Political and Literary World of Phanishwarnath Renu | Arup Kumar Sen

Saturday 12 February 2022, by Arup Kumar Sen

2021 was the birth centenary year of Phanishwarnath Renu, who enriched Hindi literature by his unique style and language of writings. He was born in the village of Aurahi Hingana in Purnea district of Bihar in 1921. He led an active political life and got himself involved in several peasant movements as a member of the Socialist Party. He also played an active role in the revolt against the monarchy in Nepal. Renu was a close associate of Jayaprakash Narayan, and was arrested in 1975 for his opposition to government abuses under the Indira Gandhi regime. Broken health in the prison led to his tragic death in 1977. (See Indira Junghare’s Introduction in The Soiled Border (Maila Anchal), novel of Phanishwarnath Renu translated by her, Chanakya Publications, Delhi, 1991)

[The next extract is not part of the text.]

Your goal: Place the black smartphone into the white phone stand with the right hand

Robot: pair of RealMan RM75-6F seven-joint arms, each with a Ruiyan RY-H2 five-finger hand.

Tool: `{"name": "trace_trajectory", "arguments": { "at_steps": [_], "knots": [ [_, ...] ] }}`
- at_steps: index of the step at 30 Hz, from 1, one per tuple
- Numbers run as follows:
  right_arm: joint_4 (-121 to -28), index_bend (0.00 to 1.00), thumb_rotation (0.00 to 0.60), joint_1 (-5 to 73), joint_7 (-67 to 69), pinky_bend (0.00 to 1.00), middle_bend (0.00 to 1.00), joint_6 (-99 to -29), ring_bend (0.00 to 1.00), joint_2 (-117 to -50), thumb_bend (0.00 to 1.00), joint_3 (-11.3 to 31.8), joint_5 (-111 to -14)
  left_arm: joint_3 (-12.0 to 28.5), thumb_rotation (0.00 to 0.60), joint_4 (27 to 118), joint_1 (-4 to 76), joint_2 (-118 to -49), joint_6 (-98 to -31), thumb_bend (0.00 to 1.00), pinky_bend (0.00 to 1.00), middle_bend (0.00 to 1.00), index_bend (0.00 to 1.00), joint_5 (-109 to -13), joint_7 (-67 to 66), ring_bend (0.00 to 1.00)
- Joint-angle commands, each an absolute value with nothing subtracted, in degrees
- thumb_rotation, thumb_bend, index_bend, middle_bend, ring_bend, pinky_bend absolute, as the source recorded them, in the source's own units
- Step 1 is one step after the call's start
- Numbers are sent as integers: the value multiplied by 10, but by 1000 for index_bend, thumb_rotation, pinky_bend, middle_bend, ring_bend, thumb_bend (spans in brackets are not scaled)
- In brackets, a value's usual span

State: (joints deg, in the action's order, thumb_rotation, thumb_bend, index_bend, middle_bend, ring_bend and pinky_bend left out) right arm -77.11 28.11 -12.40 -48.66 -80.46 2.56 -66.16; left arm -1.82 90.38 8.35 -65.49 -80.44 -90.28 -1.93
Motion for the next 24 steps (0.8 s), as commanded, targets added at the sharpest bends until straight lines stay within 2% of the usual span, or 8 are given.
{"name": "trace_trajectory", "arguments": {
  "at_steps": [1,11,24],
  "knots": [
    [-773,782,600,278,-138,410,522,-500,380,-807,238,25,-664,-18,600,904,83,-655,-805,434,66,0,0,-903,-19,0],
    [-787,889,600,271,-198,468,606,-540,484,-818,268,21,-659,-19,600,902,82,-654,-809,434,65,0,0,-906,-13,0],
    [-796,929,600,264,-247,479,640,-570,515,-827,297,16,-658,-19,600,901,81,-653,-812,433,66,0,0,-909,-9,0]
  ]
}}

In spite of his active political life, Phanishwarnath Renu’s literary journey was not vitiated by any narrow pollical vision: “Although Renu reveals in his writings the contemporary political life of India and the effects of mismanaged democracy, politics and literature were for him, nevertheless, separate spheres. Renu rarely, if ever, overtly advocated a particular political position in his fiction”. (ibid.)

Renu’s literary journey started with the publication of his short story, ‘Batbaba’ in 1946. However, publication of his first and most famous novel, ‘Maila Anchal’ in 1954 brought him recognition as a major Hindi writer. The distinctiveness of the plot of ‘Maila Anchal’ lies in the fact that it differed from the prevailing paradigm of the novel: “Maila Anchal is not the story of one person or family, but rather the story of a village and all its residents. Therefore, there is no single sustaining plot to the novel but instead a series of sub-plots...The action takes place on many levels romantic, political, religious, social. (ibid.)

The ’literary form’ and ‘linguistic features’ of Maila Anchal also carried Renu’s own signature. To put it in the words of Indira Junghare: “Another aspect of Renu’s characters is that they are humorous. The humor is conveyed through their manners of speech, their perceptions of the world, and relationships with others. This humor not only makes for more enjoyable reading but serves to create empathy for the character...Maila Anchal is difficult to understand even for native speakers of Hindi because of its linguistic complexity. The languages used in the novel range from standard and colloquial Hindi to regional dialects such as Maithili, Bhojpuri, Magahi, Nepali, and Bengali and the tribal language Santhali. This complexity in part reflects the complexity of the linguistic area of Northeastern Bihar and Purnea district...Renu, himself a native of rural Northern Bihar, is particularly skilled in portraying the linguistic diversity of this region and the patterns of village speech.” (ibid.)

To sum up Phanishwarnath Renu’s contributions to Hindi literature, Kathryn Hansen, who did her Ph.D. on the literary journey of Renu, argued:

...Renu’s fascinating experiments with language and the originality of his use of oral genres within the modern novel are apparent even to a Hindi reader unfamiliar with literary criticism...Renu has developed a style of Hindi based on rural speech. This language...differs primarily from standard literary language in the degree to which it brings the linguistic patterns of uneducated speakers of Hindi onto the written page. (Kathryn Hansen, ‘Renu’s Regionalism: Language and Form’, The Journal of Asian Studies, February, 1981)

We are now living in a globalized world, miles apart from the political and literary worlds of Phanishwarnath Renu, and Indian writing in English occupies a hegemonic position in our literary world. Our urban modernity has colonized  our rural world. In such a scenario, Renu’s literary journey offers valuable insights about the ‘art of the novel’, which have the potential of enriching our literary imagination about the complexities of village life in contemporary India.